**Instructions to follow:** Could you set down the full listing, unchanged?

**Data:**
----------------

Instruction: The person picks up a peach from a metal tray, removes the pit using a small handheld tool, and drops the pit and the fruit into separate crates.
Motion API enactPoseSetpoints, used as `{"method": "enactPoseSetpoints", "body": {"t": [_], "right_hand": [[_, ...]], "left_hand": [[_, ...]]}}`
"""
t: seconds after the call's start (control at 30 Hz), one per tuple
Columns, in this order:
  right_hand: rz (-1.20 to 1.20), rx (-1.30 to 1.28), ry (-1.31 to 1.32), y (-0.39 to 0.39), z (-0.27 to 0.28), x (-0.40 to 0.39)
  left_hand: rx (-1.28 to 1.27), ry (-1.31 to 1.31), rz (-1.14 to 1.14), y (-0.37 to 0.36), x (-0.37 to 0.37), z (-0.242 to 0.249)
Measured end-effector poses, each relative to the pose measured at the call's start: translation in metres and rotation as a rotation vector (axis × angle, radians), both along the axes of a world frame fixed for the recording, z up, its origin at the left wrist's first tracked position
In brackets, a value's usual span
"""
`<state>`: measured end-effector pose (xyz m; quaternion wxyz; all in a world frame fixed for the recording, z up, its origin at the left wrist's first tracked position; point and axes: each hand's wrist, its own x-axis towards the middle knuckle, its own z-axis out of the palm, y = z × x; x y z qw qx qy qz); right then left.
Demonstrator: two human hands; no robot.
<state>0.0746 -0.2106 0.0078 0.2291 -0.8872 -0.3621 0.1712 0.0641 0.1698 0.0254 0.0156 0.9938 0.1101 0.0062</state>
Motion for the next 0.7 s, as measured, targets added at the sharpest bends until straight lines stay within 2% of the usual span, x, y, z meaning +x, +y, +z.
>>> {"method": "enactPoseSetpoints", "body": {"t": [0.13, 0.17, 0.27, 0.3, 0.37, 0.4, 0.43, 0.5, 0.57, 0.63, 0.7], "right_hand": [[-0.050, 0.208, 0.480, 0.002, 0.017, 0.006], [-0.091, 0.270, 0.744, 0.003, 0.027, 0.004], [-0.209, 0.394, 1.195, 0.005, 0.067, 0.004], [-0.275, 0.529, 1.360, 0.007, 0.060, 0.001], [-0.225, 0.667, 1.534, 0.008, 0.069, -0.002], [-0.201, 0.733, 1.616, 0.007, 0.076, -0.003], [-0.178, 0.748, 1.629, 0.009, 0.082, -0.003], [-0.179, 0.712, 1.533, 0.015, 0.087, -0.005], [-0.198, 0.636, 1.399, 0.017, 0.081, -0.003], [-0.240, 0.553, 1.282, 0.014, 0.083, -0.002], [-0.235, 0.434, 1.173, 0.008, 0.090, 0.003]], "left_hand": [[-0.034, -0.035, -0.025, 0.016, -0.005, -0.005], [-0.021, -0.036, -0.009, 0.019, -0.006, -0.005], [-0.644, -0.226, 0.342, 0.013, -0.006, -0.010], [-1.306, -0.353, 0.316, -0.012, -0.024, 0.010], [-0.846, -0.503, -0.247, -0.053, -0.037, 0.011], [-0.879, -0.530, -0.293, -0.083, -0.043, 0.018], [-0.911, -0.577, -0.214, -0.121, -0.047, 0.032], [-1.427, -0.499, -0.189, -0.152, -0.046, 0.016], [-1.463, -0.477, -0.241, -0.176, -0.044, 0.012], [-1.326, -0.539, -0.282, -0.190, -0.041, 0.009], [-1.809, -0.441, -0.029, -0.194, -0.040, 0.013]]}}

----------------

**Task response:**
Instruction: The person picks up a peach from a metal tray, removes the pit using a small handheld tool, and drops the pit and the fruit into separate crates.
Motion API enactPoseSetpoints, used as `{"method": "enactPoseSetpoints", "body": {"t": [_], "right_hand": [[_, ...]], "left_hand": [[_, ...]]}}`
"""
t: seconds after the call's start (control at 30 Hz), one per tuple
Columns, in this order:
  right_hand: rz (-1.20 to 1.20), rx (-1.30 to 1.28), ry (-1.31 to 1.32), y (-0.39 to 0.39), z (-0.27 to 0.28), x (-0.40 to 0.39)
  left_hand: rx (-1.28 to 1.27), ry (-1.31 to 1.31), rz (-1.14 to 1.14), y (-0.37 to 0.36), x (-0.37 to 0.37), z (-0.242 to 0.249)
Measured end-effector poses, each relative to the pose measured at the call's start: translation in metres and rotation as a rotation vector (axis × angle, radians), both along the axes of a world frame fixed for the recording, z up, its origin at the left wrist's first tracked position
In brackets, a value's usual span
"""
`<state>`: measured end-effector pose (xyz m; quaternion wxyz; all in a world frame fixed for the recording, z up, its origin at the left wrist's first tracked position; point and axes: each hand's wrist, its own x-axis towards the middle knuckle, its own z-axis out of the palm, y = z × x; x y z qw qx qy qz); right then left.
Demonstrator: two human hands; no robot.
<state>0.0746 -0.2106 0.0078 0.2291 -0.8872 -0.3621 0.1712 0.0641 0.1698 0.0254 0.0156 0.9938 0.1101 0.0062</state>
Motion for the next 0.7 s, as measured, targets added at the sharpest bends until straight lines stay within 2% of the usual span, x, y, z meaning +x, +y, +z.
>>> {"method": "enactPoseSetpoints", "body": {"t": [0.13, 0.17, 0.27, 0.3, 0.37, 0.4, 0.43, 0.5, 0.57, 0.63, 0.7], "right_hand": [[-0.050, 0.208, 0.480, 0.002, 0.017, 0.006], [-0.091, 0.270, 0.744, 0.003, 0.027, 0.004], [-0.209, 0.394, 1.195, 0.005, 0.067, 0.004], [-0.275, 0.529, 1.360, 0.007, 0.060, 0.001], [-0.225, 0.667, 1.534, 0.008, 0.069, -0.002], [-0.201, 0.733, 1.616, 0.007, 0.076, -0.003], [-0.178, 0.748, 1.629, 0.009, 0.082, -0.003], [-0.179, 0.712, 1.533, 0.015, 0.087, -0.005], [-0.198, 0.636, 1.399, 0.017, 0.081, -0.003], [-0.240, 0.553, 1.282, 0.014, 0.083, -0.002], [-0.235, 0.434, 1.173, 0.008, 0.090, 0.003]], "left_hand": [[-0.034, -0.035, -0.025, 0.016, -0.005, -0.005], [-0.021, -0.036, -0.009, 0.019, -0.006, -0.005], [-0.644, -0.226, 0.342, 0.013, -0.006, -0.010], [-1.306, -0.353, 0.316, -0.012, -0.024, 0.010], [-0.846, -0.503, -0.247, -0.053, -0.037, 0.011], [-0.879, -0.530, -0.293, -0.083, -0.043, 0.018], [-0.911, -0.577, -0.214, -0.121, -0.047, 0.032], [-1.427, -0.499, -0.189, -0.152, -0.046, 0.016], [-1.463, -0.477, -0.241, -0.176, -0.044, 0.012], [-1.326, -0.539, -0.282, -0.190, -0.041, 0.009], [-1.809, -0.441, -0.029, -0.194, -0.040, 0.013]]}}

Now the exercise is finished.